4. You care about code readability
CSS is usually easier for others to understand:
# Easy to read
for product in response.css('.product'):
name = product.css('h2::text').get()
When to Use XPath
Use XPath when:
1. You need to navigate up the tree
Finding parents or ancestors:
# Get the parent div of a button
response.xpath('//button[@class="submit"]/parent::div').get()
2. You need to select by text content
Finding elements based on what they say:
# Find the "Next" link
response.xpath('//a[text()="Next"]/@href').get()
3. The HTML structure is messy
When elements don't have good classes or IDs:
# Find span that's 3rd child of div with id "content"
response.xpath('//div[@id="content"]/span[3]/text()').get()
4. You need complex conditions
Multiple conditions or logical operators:
# Products that are in-stock AND discounted
response.xpath('//div[@class="product" and @data-stock="true" and @data-sale="true"]').getall()
5. You need sibling navigation
Getting previous or next elements:
# Get the paragraph right after an h2
response.xpath('//h2/following-sibling::p[1]').get()
Mixing CSS and XPath (The Secret Weapon)
Here's something most beginners don't know: you can combine them!
# Start with CSS (clean and easy)
product = response.css('div.product')
# Switch to XPath for complex navigation
price = product.xpath('.//span[contains(text(), "$")]/text()').get()
This is incredibly powerful. Use CSS for the easy stuff, then drop into XPath when you need to.
Real Example
def parse(self, response):
# Use CSS to get all products (clean)
for product in response.css('.product-card'):
# Use XPath to find the price span by its text pattern
price = product.xpath('.//span[contains(text(), "$")]/text()').get()
# Back to CSS for simple selections
name = product.css('h2.product-title::text').get()
# XPath again for complex conditions
in_stock = product.xpath('.//span[@class="stock" and text()="In Stock"]').get()
yield {
'name': name,
'price': price,
'in_stock': bool(in_stock)
}
Practical Examples
Example 1: Scraping a Blog
HTML:
<article class="post">
<h2 class="title">My Blog Post</h2>
<span class="author">John Doe</span>
<div class="content">
<p>First paragraph...</p>
<p>Second paragraph...</p>
</div>
<a href="/read-more">Read More</a>
</article>
With CSS:
def parse(self, response):
for post in response.css('article.post'):
yield {
'title': post.css('h2.title::text').get(),
'author': post.css('span.author::text').get(),
'paragraphs': post.css('div.content p::text').getall(),
'link': post.css('a::attr(href)').get()
}
With XPath:
def parse(self, response):
for post in response.xpath('//article[@class="post"]'):
yield {
'title': post.xpath('.//h2[@class="title"]/text()').get(),
'author': post.xpath('.//span[@class="author"]/text()').get(),
'paragraphs': post.xpath('.//div[@class="content"]/p/text()').getall(),
'link': post.xpath('.//a/@href').get()
}
Both work fine. CSS is shorter and cleaner here.

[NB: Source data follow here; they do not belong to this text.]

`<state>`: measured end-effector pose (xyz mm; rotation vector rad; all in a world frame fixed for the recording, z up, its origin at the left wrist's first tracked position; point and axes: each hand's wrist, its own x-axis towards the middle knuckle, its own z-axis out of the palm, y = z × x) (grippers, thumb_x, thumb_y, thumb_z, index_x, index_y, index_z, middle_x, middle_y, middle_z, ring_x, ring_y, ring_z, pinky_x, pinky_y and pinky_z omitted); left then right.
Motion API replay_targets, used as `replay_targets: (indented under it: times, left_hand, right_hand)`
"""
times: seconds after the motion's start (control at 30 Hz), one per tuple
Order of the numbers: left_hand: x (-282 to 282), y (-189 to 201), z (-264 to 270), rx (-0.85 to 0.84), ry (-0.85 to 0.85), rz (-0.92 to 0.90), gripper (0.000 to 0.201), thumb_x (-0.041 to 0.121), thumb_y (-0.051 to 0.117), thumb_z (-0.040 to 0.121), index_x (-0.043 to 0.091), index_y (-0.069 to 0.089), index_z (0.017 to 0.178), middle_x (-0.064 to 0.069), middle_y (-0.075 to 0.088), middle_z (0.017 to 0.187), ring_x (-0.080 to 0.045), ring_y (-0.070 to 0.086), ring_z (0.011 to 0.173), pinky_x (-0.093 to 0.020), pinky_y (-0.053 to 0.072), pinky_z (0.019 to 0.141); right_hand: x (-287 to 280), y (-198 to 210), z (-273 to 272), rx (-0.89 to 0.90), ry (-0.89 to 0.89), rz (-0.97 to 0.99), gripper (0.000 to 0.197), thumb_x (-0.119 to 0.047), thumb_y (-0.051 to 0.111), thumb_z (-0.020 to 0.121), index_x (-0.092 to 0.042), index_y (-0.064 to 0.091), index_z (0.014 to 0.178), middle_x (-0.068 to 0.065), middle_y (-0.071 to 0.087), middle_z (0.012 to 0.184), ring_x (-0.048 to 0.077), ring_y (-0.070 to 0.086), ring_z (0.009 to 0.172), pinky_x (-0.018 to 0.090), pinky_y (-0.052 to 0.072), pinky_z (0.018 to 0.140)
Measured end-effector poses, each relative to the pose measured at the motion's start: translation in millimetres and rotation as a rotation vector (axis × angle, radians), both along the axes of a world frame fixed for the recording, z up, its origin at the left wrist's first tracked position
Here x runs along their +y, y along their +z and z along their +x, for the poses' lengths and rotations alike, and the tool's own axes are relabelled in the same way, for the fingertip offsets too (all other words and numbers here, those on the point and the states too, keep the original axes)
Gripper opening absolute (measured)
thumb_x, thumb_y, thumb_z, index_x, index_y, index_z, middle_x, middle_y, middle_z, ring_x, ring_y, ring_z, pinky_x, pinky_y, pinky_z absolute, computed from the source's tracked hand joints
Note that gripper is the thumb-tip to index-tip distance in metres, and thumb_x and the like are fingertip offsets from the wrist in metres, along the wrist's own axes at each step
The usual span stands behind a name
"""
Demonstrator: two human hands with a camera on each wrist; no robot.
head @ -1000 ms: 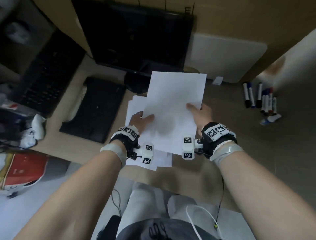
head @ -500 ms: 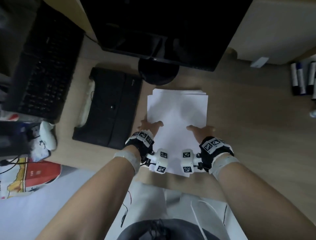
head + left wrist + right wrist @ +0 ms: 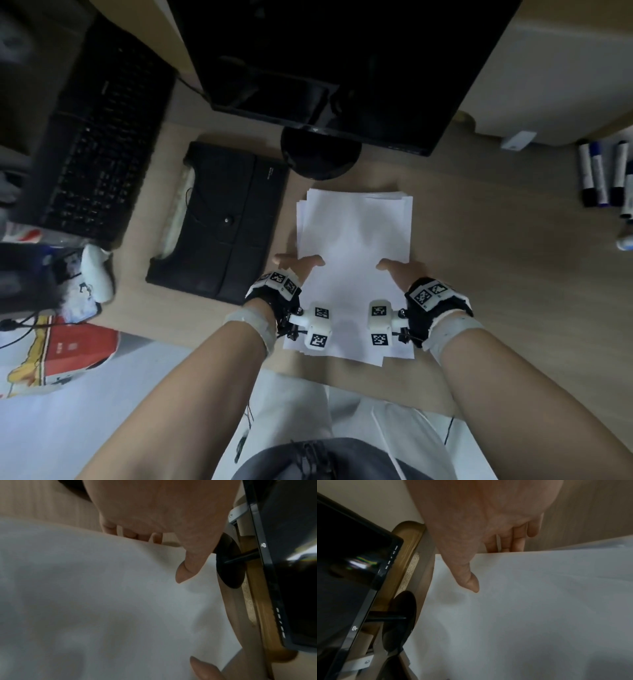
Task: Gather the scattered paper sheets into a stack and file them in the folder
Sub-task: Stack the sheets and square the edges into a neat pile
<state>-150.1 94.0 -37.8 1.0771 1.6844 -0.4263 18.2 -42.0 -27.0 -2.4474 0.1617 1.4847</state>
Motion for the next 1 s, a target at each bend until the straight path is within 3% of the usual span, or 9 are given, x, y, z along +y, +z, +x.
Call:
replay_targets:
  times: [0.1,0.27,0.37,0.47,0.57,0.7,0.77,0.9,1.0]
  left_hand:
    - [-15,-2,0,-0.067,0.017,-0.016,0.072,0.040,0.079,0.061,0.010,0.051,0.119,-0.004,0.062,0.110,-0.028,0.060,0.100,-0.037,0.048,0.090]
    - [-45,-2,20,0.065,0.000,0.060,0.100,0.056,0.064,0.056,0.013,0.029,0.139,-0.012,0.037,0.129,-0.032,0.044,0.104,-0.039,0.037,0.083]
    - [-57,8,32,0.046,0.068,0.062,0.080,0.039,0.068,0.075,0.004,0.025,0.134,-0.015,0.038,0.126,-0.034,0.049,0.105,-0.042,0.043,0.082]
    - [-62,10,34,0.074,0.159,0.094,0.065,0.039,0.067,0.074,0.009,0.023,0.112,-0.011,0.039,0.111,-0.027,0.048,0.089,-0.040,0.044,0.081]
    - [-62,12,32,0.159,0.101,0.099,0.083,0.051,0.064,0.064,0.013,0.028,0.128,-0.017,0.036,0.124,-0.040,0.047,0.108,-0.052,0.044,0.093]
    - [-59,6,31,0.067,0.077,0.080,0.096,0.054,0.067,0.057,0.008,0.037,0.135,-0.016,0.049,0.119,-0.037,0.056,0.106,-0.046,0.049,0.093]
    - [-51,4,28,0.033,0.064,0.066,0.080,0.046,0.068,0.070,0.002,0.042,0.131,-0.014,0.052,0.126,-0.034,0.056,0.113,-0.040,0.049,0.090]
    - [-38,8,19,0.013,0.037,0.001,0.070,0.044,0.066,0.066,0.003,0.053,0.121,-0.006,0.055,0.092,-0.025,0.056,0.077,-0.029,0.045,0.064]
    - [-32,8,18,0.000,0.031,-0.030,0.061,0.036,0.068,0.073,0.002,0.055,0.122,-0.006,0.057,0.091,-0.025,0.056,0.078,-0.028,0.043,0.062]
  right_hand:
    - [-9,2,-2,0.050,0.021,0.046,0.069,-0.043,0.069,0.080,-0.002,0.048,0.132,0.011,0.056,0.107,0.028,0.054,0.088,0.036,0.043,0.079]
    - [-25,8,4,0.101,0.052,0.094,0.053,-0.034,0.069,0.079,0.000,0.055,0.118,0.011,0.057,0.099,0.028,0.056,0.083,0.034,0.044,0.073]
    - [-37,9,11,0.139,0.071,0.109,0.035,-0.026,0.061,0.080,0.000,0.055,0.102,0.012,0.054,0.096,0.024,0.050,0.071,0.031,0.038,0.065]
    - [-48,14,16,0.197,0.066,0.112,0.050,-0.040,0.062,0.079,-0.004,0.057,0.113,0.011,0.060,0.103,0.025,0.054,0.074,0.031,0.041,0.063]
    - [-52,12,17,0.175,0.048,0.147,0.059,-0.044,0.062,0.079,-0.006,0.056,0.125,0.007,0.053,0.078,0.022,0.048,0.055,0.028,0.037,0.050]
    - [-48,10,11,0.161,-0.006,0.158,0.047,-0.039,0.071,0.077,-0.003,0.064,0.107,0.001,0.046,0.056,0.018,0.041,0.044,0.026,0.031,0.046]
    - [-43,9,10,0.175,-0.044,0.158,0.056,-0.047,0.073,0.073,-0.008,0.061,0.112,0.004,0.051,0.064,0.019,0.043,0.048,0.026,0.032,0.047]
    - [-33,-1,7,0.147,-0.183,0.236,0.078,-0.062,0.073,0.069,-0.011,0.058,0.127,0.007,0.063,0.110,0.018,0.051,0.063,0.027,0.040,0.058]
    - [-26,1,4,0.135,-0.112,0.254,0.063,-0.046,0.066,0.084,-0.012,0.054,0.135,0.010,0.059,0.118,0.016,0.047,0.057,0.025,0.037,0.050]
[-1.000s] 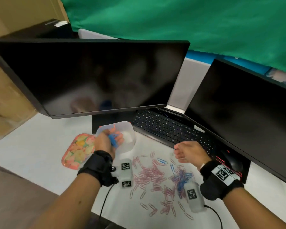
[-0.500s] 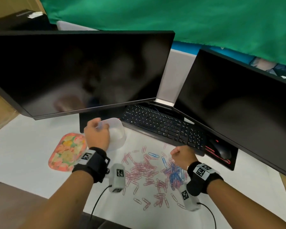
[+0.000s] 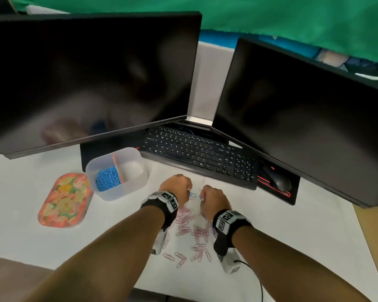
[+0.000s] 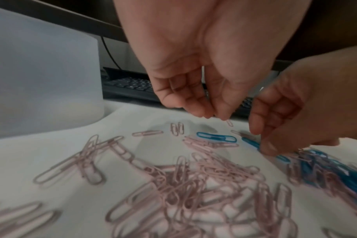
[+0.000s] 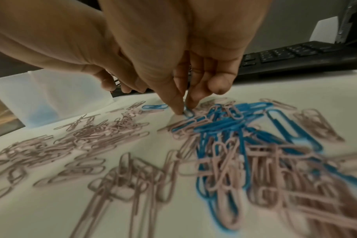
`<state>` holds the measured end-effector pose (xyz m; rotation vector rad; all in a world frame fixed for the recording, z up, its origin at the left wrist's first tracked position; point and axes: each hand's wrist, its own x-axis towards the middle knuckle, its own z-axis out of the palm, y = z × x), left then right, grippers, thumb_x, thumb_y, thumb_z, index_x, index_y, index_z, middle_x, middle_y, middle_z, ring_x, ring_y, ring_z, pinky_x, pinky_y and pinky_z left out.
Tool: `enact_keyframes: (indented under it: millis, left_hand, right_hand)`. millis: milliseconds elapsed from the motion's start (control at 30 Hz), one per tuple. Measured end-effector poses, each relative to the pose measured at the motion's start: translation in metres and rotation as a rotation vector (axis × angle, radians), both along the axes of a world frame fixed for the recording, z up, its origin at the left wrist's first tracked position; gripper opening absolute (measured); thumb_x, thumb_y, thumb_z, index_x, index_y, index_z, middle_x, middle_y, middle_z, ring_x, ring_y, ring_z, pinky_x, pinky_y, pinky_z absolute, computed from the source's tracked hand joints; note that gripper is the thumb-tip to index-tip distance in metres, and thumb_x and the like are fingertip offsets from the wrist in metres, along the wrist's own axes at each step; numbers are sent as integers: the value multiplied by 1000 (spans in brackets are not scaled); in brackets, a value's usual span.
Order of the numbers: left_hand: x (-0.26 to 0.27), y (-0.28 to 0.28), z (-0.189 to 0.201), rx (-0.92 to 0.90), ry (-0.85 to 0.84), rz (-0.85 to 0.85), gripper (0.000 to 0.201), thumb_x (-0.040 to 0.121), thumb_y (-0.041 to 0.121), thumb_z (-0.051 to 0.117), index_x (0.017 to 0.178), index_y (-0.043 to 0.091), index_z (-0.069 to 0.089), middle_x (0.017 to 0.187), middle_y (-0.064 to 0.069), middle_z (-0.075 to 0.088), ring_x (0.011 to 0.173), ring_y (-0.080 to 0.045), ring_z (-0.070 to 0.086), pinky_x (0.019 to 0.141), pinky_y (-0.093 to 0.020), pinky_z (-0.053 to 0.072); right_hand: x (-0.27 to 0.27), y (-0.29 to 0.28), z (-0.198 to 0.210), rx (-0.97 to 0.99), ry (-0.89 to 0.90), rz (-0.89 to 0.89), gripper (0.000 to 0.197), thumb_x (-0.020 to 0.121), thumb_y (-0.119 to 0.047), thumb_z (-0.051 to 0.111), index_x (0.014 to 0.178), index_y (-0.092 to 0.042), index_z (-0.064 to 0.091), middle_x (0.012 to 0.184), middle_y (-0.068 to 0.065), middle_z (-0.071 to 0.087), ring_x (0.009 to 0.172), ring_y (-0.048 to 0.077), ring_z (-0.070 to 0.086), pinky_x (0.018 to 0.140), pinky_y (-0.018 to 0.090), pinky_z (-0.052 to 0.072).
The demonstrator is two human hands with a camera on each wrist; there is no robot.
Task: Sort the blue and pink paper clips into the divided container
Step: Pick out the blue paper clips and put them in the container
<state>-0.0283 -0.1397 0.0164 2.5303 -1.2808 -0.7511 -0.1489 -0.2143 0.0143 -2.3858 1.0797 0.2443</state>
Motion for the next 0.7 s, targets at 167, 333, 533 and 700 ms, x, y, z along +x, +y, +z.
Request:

Example 2: Complex Product Page
HTML:
<div class="product">
<h2>Product Name</h2>
<div class="details">
<span>Price: $29.99</span>
<span>Old Price: $39.99</span>
<button>Add to Cart</button>
</div>
</div>
CSS (struggles here):
# Hard to get just the current price, not old price
price = response.css('.details span::text').get() # Gets first span (might be either!)
XPath (handles it easily):
# Get only the span containing "Price:"
current_price = response.xpath('//span[contains(text(), "Price:")]/text()').get()
# Or get the span that's NOT the old price
current_price = response.xpath('//span[not(contains(text(), "Old"))]/text()').get()
XPath wins when you need to filter by content.
Example 3: Nested Data
HTML:
<div class="container">
<div class="row">
<h3>Electronics</h3>
<div class="item">Laptop</div>
<div class="item">Phone</div>
</div>
<div class="row">
<h3>Books</h3>
<div class="item">Novel</div>
<div class="item">Magazine</div>
</div>
</div>
CSS:
# Get all categories
for row in response.css('div.row'):
category = row.css('h3::text').get()
items = row.css('div.item::text').getall()
yield {'category': category, 'items': items}
XPath:
# Same thing
for row in response.xpath('//div[@class="row"]'):
category = row.xpath('./h3/text()').get()
items = row.xpath('.//div[@class="item"]/text()').getall()
yield {'category': category, 'items': items}
Both work equally well here.
Common Mistakes
Mistake #1: Forgetting ::text or /text()
# WRONG (returns selector object, not text)
response.css('h1').get()
# RIGHT
response.css('h1::text').get()
# Or with XPath
response.xpath('//h1/text()').get()
Mistake #2: Not Using .get() or .getall()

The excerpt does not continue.